Transcriptome profiling of pyrethroid resistant and susceptible mosquitoes in the malaria vector, Anopheles sinensis
- Equal contributors
1 Department of Parasitology, Medical College of Soochow University, Suzhou 215123, PR China
2 Jiangsu Institute of Parasitic Diseases, Key Laboratory of Parasitic Disease Control and Prevention (Ministry of Health), Jiangsu Provincial Key Laboratory of Parasite Molecular Biology, Wuxi, Jiangsu Province 214064, PR China
3 Program in Public Health, College of Health Sciences, University of California at Irvine, Irvine, CA 92697, USA
BMC Genomics 2014, 15:448 doi:10.1186/1471-2164-15-448Published: 9 June 2014
Anopheles sinensis is a major malaria vector in China and other Southeast Asian countries, and it is becoming increasingly resistant to the insecticides used for agriculture, net impregnation, and indoor residual spray. Very limited genomic information on this species is available, which has hindered the development of new tools for resistance surveillance and vector control. We used the 454 GS FLX system and generated expressed sequence tag (EST) databases of various life stages of An. sinensis, and we determined the transcriptional differences between deltamethrin resistant and susceptible mosquitoes.

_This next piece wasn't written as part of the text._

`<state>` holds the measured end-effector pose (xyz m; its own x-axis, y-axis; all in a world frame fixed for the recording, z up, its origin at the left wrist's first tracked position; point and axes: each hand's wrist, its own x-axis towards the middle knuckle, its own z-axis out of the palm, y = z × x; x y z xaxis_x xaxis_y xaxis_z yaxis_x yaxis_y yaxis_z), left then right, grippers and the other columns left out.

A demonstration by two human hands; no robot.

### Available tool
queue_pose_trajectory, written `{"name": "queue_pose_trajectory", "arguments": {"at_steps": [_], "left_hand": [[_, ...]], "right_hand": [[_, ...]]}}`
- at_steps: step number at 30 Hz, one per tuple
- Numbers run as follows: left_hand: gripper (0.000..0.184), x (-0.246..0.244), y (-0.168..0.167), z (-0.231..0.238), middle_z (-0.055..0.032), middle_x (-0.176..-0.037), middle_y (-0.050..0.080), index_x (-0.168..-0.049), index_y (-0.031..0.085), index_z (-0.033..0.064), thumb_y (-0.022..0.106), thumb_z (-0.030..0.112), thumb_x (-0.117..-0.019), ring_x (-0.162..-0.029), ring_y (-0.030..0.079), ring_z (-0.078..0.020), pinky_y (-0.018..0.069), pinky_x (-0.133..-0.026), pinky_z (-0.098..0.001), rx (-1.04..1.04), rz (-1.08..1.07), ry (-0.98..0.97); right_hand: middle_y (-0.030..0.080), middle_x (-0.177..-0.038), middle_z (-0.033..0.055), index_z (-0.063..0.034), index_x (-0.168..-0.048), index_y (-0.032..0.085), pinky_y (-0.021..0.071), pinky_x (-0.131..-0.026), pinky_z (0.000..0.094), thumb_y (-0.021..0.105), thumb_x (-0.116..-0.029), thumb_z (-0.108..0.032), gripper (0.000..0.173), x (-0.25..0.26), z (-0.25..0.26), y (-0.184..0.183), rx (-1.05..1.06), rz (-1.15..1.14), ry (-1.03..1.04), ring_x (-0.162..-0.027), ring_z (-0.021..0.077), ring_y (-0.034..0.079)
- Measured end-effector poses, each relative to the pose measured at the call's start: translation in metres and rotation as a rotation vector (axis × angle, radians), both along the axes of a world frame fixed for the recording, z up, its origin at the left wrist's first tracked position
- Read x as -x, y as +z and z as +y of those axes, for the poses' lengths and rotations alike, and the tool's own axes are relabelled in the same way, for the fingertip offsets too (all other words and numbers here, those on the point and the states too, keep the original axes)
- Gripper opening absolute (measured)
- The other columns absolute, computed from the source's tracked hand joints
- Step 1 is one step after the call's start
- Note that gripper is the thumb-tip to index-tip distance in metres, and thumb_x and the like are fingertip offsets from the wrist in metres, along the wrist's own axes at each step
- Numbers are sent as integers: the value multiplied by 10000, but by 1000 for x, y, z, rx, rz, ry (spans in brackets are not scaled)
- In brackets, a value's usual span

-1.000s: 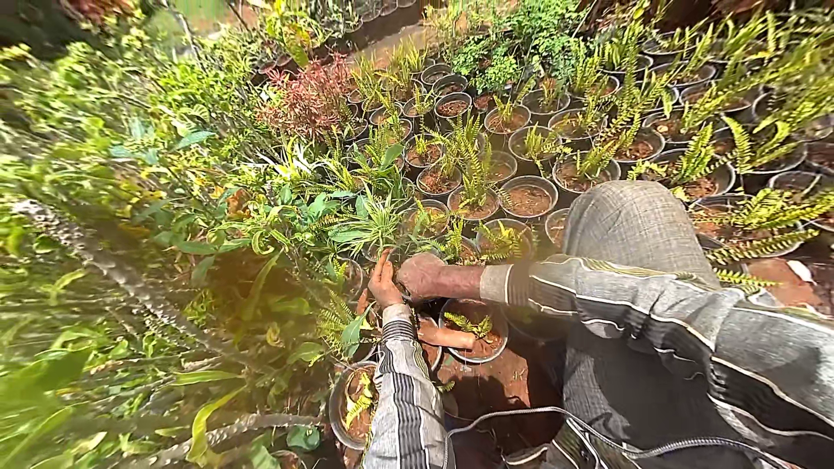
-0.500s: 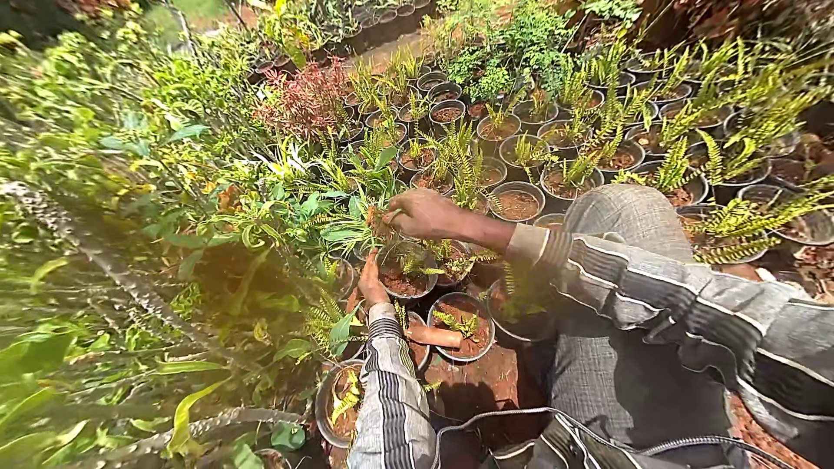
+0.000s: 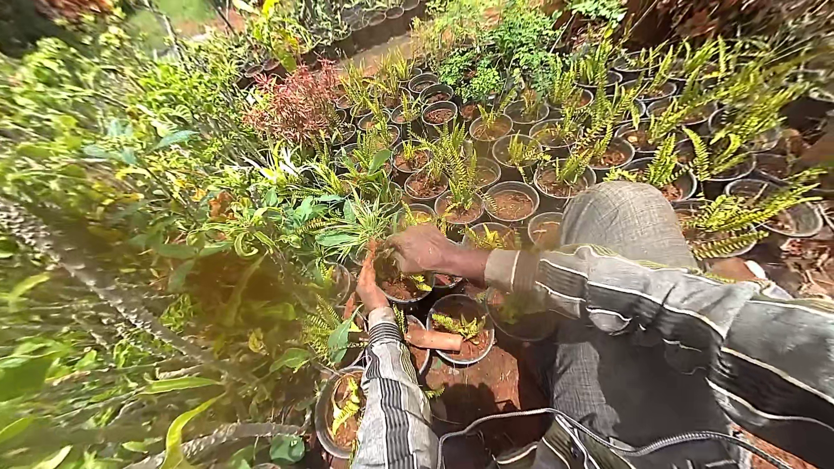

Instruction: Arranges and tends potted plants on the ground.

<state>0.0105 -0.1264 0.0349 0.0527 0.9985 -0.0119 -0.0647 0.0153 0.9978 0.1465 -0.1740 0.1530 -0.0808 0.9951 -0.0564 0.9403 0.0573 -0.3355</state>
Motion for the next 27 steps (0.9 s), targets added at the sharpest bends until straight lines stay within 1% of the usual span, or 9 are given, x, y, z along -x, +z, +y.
{"name": "queue_pose_trajectory", "arguments": {"at_steps": [2,4,6,9,13,17,20,25,27], "left_hand": [[432,1,1,1,-217,-1516,507,-1435,510,-83,307,115,-1109,-1438,455,-240,305,-1211,-338,-11,32,-13],[435,1,-2,5,-218,-1477,541,-1415,538,-73,307,134,-1110,-1390,493,-247,338,-1181,-363,-26,34,-22],[454,4,-6,7,-206,-1488,539,-1420,538,-62,278,131,-1102,-1402,493,-241,343,-1187,-360,-44,29,-57],[418,2,0,3,-228,-1471,543,-1415,537,-73,331,122,-1108,-1390,495,-257,342,-1182,-377,12,45,-1],[450,5,-2,6,-179,-1508,530,-1430,540,-47,282,123,-1103,-1428,467,-223,329,-1194,-358,-43,30,-53],[440,4,-5,4,-188,-1464,564,-1411,560,-37,307,149,-1104,-1385,506,-226,354,-1177,-368,-28,61,-25],[455,5,-5,4,-185,-1500,536,-1426,545,-42,294,151,-1100,-1419,474,-231,327,-1194,-367,-44,48,-32],[465,4,-3,3,-156,-1479,562,-1428,563,-1,273,173,-1110,-1390,503,-207,361,-1169,-363,-30,75,-50],[460,5,-2,3,-155,-1498,547,-1426,559,-16,280,163,-1107,-1422,476,-206,330,-1197,-356,-40,83,-53]], "right_hand": [[728,-985,171,-72,-1169,700,528,-794,600,622,-960,-173,245,-1,-5,-15,-20,-24,97,-961,384,704],[715,-1014,187,-58,-1154,709,503,-799,630,688,-948,-171,236,5,-11,-29,203,-137,254,-989,406,679],[714,-1034,191,-46,-1126,714,493,-810,626,678,-946,-181,228,7,-8,-27,215,-62,203,-1008,403,675],[735,-1019,179,-79,-1193,714,522,-818,617,631,-948,-149,268,1,0,-11,-2,85,45,-985,390,701],[698,-1015,189,-33,-1091,703,504,-807,614,705,-933,-166,207,8,-11,-8,261,-130,235,-1004,399,668],[733,-1027,171,-67,-1110,735,517,-828,614,646,-950,-139,197,3,-8,-15,52,36,126,-1008,382,695],[709,-1041,180,-47,-1125,721,510,-845,618,702,-944,-157,212,6,-13,-14,233,-83,301,-1025,390,672],[731,-1020,145,-100,-1094,758,517,-814,619,705,-904,-141,201,-5,0,-12,114,54,201,-998,362,685],[708,-1126,173,-65,-1137,731,507,-878,610,660,-937,-143,226,-14,6,-5,84,109,150,-1087,370,666]]}}
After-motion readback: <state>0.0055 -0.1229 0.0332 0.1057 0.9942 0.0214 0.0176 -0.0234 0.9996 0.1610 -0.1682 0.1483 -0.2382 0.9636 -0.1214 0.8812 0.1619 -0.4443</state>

The 454 GS FLX transcriptome sequencing yielded a total of 624,559 reads (average length of 290 bp) with the pooled An. sinensis mosquitoes across various development stages. The de novo assembly generated 33,411 contigs with average length of 493 bp. A total of 8,057 ESTs were generated with Gene Ontology (GO) and Kyoto Encyclopedia of Genes and Genomes (KEGG) annotation. A total of 2,131 ESTs were differentially expressed between deltamethrin resistant and susceptible mosquitoes collected from the same field site in Jiangsu, China. Among these differentially expressed ESTs, a total of 294 pathways were mapped to the KEGG database, with the predominant ESTs belonging to metabolic pathways. Furthermore, a total of 2,408 microsatellites and 15,496 single nucleotide polymorphisms (SNPs) were identified.
The annotated EST and transcriptome databases provide a valuable genomic resource for further genetic studies of this important malaria vector species. The differentially expressed ESTs associated with insecticide resistance identified in this study lay an important foundation for further functional analysis. The identified microsatellite and SNP markers will provide useful tools for future population genetic and comparative genomic analyses of malaria vectors.